The 24th of May in the year of 2024 will be a lovely day. If 2023 was all about Barbenheimer – the weird, but wonderful combination of Barbie and Oppenheimer – 2024 is the year of… Garfuriosa.
We’ll work on the title, but The Garfield Movie and Furiosa, two very different films, are arriving in cinemas on the same day. The Garfield Movie, Mark Dindal’s family-friendly animated adventure may have fewer cars, less action and no fake noses, but there’s much to enjoy here, especially for the kiddos.
Naturally, the film follows the titular tabby (and a little tubby) cat, Garfield, talking in the voice of Chris Pratt here. He is abandoned by his father Vic (Samuel L Jackson) as a kitten, but he spies a lonely human, Jon (Nicholas Hoult) across the street, eating a solitary pizza.
It’s not long before Garfield and Jon are living together and even have a dog, Odie. Garfield and Odie are later swept up in a pretty unbelievable adventure that includes a bull, a gang of ex-con cats and Snoop Dogg as a cat.
The Garfield Movie doesn’t offer anything particularly groundbreaking or revelatory, but there’s something comforting about a film like this. You may know every beat of the story, every plot twist and turn, but everything is executed competently.
The voice cast is probably the film’s strongest asset. After voicing Mario in last year’s The Super Mario Bros. Movie and Emmett in the two excellent The LEGO Movie films, Pratt is more than qualified to voice an orange cat. There’s nothing specifically wrong with Pratt’s voice performance, but for the most part, it just sounds like Chris Pratt voicing a cartoon cat. Not that The Garfield Movie strives for very high levels of realism, purposely so, but Pratt seems to be on autopilot here.
Others fare better. Hanna Waddingham is an absolute joy as Jinx, an evil Persian cat with a grudge, and Samuel L Jackson makes for a convincing Garfield senior. Hoult, though, is a strange choice for Jon, whom the narrative mostly abandons pretty quickly. The script by Paul A Kaplan, Mark Torgove and David Reynolds tries to keep him involved, but The Garfield Movie excels when it focuses on slapstick comedy.

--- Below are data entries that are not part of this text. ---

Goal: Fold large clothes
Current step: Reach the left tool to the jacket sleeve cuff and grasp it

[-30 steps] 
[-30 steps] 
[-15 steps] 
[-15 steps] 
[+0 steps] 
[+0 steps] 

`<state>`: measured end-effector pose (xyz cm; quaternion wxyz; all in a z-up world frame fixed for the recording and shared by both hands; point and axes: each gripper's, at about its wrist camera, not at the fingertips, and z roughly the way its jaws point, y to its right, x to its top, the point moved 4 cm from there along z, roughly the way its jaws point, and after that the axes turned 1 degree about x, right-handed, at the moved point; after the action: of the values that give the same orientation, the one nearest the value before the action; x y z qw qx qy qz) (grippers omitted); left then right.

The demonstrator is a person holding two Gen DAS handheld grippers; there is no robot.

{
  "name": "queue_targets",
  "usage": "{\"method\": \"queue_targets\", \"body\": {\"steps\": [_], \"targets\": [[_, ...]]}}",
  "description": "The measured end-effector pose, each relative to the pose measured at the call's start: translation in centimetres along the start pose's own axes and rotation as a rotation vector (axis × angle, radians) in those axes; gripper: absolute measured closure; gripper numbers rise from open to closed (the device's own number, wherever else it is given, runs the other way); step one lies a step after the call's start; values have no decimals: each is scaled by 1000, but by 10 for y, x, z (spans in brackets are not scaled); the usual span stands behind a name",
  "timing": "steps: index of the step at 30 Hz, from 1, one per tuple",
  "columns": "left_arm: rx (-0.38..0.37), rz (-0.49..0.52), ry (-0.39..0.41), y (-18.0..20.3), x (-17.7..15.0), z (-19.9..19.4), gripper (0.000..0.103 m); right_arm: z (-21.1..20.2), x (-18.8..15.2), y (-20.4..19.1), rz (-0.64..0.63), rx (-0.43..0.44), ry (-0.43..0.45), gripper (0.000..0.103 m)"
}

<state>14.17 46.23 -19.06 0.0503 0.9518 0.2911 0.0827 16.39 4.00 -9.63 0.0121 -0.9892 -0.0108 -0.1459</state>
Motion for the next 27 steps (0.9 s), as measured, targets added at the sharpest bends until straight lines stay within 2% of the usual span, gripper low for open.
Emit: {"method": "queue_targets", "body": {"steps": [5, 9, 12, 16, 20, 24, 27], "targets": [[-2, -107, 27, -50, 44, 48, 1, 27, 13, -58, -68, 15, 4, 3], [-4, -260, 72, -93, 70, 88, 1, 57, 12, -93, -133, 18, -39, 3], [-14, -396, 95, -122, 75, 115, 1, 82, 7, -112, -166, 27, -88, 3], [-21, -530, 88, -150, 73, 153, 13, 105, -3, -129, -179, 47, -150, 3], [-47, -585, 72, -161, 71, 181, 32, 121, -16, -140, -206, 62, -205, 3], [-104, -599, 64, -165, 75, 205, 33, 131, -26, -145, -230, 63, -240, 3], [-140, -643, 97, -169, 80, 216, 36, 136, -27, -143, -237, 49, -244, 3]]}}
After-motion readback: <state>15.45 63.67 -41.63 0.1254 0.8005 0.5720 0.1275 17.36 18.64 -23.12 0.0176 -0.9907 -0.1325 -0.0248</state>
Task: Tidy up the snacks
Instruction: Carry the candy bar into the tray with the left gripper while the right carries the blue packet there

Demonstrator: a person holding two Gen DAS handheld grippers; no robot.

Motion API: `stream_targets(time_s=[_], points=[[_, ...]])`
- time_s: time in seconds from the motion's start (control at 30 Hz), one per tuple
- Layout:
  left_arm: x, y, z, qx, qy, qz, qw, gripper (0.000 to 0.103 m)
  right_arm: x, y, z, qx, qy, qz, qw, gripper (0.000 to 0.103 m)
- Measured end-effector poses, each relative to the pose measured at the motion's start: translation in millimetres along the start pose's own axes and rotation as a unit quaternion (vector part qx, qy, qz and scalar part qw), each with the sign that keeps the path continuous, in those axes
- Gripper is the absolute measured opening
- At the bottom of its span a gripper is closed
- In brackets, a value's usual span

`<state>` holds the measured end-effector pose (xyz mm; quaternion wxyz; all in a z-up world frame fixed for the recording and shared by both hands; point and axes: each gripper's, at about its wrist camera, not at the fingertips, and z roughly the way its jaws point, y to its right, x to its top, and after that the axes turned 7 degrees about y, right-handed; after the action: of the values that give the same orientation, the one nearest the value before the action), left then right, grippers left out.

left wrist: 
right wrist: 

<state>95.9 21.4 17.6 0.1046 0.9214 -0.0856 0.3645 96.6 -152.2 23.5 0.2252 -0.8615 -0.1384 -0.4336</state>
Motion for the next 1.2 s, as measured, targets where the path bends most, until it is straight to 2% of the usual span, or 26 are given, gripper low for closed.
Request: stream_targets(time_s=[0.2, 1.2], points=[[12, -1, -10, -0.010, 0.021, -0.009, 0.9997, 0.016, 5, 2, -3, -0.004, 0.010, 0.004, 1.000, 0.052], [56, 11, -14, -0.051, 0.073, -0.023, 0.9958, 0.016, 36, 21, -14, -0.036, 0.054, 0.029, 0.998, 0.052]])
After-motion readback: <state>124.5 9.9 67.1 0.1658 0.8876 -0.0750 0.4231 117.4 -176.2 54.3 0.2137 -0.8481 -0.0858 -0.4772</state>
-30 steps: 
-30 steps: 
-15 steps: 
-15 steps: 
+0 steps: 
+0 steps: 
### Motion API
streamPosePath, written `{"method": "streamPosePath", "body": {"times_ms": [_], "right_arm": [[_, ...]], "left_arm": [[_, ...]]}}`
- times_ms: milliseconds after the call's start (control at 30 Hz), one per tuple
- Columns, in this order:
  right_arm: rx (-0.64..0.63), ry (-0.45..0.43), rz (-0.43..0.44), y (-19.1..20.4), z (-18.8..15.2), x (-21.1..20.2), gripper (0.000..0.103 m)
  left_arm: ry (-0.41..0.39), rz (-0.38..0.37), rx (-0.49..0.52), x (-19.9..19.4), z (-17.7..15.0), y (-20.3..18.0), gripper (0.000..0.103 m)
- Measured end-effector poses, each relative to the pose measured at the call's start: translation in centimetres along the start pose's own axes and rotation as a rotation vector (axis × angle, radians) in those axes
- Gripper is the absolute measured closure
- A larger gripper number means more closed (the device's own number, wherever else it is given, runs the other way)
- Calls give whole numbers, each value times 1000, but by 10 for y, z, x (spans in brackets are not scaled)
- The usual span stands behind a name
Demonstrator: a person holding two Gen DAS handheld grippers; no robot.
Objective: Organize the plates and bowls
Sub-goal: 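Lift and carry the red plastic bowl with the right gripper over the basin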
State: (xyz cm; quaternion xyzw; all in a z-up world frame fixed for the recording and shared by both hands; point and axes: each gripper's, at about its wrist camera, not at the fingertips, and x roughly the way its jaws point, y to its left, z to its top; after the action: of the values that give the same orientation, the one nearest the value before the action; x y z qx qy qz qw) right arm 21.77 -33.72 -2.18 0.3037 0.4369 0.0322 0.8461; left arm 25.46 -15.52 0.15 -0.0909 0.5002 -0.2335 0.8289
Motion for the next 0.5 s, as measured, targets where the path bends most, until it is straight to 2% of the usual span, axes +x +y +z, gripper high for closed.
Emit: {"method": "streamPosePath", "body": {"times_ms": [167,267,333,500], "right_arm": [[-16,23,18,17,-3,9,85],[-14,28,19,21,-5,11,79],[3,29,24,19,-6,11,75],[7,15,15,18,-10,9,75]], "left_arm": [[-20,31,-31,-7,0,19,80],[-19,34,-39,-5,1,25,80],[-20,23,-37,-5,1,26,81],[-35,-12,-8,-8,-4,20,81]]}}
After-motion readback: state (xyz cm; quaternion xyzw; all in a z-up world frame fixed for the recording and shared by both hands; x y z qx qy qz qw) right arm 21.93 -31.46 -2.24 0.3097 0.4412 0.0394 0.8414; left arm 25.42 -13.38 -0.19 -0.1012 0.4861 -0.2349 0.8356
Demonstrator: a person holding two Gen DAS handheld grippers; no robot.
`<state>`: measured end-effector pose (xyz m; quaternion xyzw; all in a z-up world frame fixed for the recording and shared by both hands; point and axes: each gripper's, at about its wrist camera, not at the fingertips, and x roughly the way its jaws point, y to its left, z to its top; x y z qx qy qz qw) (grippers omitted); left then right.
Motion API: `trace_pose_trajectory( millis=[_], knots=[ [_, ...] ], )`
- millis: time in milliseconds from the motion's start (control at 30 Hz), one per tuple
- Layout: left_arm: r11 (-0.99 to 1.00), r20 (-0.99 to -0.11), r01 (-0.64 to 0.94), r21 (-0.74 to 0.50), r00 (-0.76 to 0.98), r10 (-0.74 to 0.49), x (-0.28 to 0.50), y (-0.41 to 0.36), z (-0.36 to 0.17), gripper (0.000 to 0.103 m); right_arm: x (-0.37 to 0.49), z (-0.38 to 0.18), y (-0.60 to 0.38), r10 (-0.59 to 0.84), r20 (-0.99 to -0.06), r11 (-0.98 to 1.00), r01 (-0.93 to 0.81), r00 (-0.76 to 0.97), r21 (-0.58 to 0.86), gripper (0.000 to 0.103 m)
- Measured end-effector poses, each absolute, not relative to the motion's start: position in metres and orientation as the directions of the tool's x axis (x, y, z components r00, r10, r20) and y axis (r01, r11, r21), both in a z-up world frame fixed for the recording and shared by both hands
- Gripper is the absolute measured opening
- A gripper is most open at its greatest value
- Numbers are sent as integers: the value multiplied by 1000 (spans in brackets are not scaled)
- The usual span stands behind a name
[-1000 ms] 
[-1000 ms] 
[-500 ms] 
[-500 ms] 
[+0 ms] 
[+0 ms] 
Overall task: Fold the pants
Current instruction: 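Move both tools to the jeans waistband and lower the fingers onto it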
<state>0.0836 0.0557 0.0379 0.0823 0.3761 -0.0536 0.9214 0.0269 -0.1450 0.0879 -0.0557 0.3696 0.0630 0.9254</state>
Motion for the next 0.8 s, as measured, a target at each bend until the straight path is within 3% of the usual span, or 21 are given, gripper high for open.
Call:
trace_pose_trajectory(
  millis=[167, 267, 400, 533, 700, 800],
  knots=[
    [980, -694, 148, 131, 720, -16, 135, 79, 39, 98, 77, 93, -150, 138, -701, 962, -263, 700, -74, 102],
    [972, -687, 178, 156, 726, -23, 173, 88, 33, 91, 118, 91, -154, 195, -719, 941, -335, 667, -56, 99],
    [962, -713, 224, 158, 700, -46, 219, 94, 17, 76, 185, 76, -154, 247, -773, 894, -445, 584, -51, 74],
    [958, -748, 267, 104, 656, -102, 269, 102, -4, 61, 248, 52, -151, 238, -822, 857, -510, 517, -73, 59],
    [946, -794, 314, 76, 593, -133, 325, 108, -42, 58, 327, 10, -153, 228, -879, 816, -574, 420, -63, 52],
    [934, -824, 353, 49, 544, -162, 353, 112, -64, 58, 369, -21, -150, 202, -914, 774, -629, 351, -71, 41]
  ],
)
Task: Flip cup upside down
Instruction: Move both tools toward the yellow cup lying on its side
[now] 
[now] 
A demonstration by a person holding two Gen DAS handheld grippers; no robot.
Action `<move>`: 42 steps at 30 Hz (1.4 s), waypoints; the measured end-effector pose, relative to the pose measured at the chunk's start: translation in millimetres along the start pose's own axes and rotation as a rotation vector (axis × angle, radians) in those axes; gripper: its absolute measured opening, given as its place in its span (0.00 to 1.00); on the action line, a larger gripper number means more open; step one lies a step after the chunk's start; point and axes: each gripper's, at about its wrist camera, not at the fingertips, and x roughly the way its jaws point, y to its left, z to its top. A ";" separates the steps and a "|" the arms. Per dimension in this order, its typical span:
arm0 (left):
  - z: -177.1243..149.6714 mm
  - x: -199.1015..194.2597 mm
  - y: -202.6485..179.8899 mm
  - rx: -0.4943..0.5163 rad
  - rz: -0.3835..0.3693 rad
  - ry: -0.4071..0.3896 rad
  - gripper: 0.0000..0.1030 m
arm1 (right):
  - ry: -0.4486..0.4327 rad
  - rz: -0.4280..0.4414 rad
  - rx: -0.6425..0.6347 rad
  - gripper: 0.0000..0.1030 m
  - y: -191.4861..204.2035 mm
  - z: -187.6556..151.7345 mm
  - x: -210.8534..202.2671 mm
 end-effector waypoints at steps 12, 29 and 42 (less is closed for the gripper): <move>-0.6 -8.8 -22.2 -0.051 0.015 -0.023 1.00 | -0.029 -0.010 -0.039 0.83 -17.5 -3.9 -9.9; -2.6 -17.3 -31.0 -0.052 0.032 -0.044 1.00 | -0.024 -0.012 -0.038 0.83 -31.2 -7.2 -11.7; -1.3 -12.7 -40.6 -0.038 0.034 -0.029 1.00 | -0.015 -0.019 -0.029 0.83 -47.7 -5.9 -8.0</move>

The Garfield Movie faces the same issue as Disney’s Wish. In an era where we have films like Into The Spider-Verse, Puss in Boots: The Last Wish, Teenage Mutant Ninja Turtles: Mutant Mayhem and Cartoon Saloon’s Wolfwalkers, the bar for conventional kids’ animation has been raised. In the inevitable comparison, Dindal’s animation feels a little stilted and uninspired.
Don’t get me wrong, little Garfield eyeing up Jon’s pizza at the beginning and sitting in a take-away box of lasagna is enough to melt anyone’s heart, but The Garfield Movie swaps artistry for cute, individual moments. The story has heart to it and the ending is beautiful, but everything here seems like recycled material.
But I’ll repeat what I said earlier: The Garfield Movie is a strangely comforting film. It’s the kind of film that kids may obsess over and probably demand you to play over and over again. They’ll love Garfield and Odie and the physical comedy will make them cry with laughter. The Garfield Movie isn’t aimed at me, I found it flawed and unoriginal, but the kids at my screening loved it. Is there a higher compliment than that?
The Garfield Movie is in cinemas 24th May.